Forget the spicy wings and breadsticks next door. Kamikaze's sushi is an escape from the chain gang.
Tom Jenkins

Sushi in Mesquite shouldn't be an oddity. Raw fish on rice billets is as mainstream as Vatican smoke gazing. Yet it is. What's the best-selling entrée at Kamikaze? "Grilled chicken teriyaki," says manager Shell Stafford.

This explains why Isaac, a Kamikaze sushi chef, fawns when you sit down at the bar and ask after uni. "Not good," he says, "you wouldn't like it."

But he quickly perks up. "You really like sushi, yeah?" Not many people come in for the hard stuff, he says. They're content with the rolls, perhaps. They roll off the tongue with musical monotony: California, Philly, rock 'n' roll. Bar traffic like this generally means the sushi is substandard. Not enough turnover. The stuff sits, and you usually get the fish just before it's sent to the minors, to do time in some teriyaki flotsam with a garnish held together with a cocktail sword. Strange, then, how it turns out.

Isaac talks up the mackerel, the red snapper, the ankimo. The latter is cold slices of monkfish liver, arrayed like cocktail crackers across the plate and littered with black tobiko. It has a gentle metallic bite and rich round flavors. The sushi? The plate is arranged like a garden, festooned with greens and dead fish. The pieces pose chaise-longue-like, leaning forward a little at the top. A bite disproves the turnover rule. They're cool. The meat is smooth and tender, flaunting its sassy marine musk. Only the yellowtail disappointed mildly, not as rich as some you can find across this landlocked rainbow of clays. The fact that no hot towels are offered to clean the digits disappoints, too.

Isaac evangelizes for the toro (fatty tuna belly), almost demanding a try. It glistens pale yellow orange macramé, not the typical marbled rosy strip of tuna belly, but in the mouth it behaves like nothing we've sampled in ages: clean, creamy and rich. Expensive, too.

Tobiko comes in a variety of colors: sunset red, black, yellow. So how do you choose? "With a quail egg," Isaac says. Sushi chefs don't push quail eggs much anymore in this age of sushi as commodity. Truth be told, ubiquity droops the dick of daring. Years ago raw quail egg crowns were belt notches in the serial sushi eater's campaign of conquests. Those belts are notchless now. How much fortitude does it take to down a spider roll?

One black and one red-orange piece of tobiko arrive, a raw quail egg dropped on top of the roe fluff. Greens surround them. Nestled among this nest, as if they are taking a break from incubation, is a pair of speckled quail egg shells--whole, save for the tapered end that is clipped off to serve as a raw egg spout.
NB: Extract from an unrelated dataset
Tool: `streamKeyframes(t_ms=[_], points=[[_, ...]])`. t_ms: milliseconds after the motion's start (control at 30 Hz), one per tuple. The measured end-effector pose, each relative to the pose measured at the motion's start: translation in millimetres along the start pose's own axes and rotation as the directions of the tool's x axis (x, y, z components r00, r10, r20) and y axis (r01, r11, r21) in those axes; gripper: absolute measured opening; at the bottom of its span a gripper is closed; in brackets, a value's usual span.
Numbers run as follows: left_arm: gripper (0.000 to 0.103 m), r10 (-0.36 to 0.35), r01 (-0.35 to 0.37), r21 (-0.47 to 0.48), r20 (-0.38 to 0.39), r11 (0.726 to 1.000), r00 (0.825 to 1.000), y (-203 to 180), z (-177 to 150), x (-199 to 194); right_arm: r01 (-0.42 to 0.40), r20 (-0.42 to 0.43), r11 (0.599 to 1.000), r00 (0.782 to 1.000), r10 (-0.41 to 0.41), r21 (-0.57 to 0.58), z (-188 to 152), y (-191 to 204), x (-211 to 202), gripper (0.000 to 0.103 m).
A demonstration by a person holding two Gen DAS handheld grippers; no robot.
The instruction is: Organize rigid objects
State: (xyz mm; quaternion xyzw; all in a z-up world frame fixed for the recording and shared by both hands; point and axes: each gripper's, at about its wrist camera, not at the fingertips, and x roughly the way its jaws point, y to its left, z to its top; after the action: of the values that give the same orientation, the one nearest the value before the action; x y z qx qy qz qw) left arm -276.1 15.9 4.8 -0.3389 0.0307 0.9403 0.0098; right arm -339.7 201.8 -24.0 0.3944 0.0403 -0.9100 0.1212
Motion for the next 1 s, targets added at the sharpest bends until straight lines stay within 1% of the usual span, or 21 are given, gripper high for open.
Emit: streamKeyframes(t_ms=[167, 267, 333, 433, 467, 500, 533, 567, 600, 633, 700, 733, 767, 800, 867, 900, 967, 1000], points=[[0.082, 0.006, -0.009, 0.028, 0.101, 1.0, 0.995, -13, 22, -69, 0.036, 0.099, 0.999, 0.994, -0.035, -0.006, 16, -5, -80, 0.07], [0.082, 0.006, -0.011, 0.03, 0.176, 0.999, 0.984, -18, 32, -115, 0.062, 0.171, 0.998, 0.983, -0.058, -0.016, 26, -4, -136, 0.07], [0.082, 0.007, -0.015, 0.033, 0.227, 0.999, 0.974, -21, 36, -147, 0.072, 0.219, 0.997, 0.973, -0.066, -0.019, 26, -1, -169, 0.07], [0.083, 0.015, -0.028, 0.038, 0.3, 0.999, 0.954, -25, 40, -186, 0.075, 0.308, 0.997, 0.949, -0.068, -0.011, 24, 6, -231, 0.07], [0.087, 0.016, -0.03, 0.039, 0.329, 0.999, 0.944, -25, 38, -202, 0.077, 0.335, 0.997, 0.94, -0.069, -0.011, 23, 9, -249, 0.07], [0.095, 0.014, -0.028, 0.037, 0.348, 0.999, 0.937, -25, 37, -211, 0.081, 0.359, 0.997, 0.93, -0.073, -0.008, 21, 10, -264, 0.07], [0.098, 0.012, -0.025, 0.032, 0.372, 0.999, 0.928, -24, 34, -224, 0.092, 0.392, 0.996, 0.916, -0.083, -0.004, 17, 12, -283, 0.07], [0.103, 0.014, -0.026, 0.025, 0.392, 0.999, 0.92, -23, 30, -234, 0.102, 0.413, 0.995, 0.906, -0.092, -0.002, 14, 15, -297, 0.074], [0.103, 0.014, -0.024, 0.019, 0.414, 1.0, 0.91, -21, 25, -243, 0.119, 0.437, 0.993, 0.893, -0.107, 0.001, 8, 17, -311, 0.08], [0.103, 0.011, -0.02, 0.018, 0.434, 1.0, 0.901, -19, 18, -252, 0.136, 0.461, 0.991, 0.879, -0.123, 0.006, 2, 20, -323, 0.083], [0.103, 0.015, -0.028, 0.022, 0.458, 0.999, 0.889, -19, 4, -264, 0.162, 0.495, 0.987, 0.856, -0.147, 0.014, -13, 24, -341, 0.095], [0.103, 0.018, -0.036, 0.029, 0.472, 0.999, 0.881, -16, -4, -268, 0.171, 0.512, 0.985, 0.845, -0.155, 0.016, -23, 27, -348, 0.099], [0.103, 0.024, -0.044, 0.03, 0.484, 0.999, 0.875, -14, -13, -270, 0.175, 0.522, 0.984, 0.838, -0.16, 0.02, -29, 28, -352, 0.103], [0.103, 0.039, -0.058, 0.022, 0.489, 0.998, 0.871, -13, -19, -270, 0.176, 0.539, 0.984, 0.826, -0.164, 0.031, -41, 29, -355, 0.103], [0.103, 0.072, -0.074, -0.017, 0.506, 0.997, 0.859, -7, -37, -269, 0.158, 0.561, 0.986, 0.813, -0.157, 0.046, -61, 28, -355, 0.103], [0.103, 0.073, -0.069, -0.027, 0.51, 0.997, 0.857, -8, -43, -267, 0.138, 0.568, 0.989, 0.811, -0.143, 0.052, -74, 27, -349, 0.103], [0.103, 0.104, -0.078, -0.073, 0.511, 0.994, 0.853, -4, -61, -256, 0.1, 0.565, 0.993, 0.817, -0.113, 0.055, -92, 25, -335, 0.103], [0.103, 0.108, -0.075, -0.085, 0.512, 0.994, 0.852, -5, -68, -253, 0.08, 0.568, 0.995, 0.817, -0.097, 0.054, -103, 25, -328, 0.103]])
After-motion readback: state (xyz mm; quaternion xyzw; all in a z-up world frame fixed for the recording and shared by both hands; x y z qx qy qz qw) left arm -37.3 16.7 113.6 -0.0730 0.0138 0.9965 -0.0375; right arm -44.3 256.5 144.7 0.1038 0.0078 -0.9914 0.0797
The roe grains are separate and cleanly salty. The egg yields a clingy clean richness.

Here's the context for all of this refined mayhem: Kamikaze is in a space that has gone through a number of concepts, the latest being a Chinese buffet called P.F. 1. "People say the building is cursed," Stafford says. For this reason, the dining room is thin. On a Friday evening, it is barely 20 percent full. Why? Kamikaze is flanked by Hooters on one side and Olive Garden on the other. Tony Roma's, Steak & Ale, Sports City Café and Razzoo's Cajun Café are propped nearby.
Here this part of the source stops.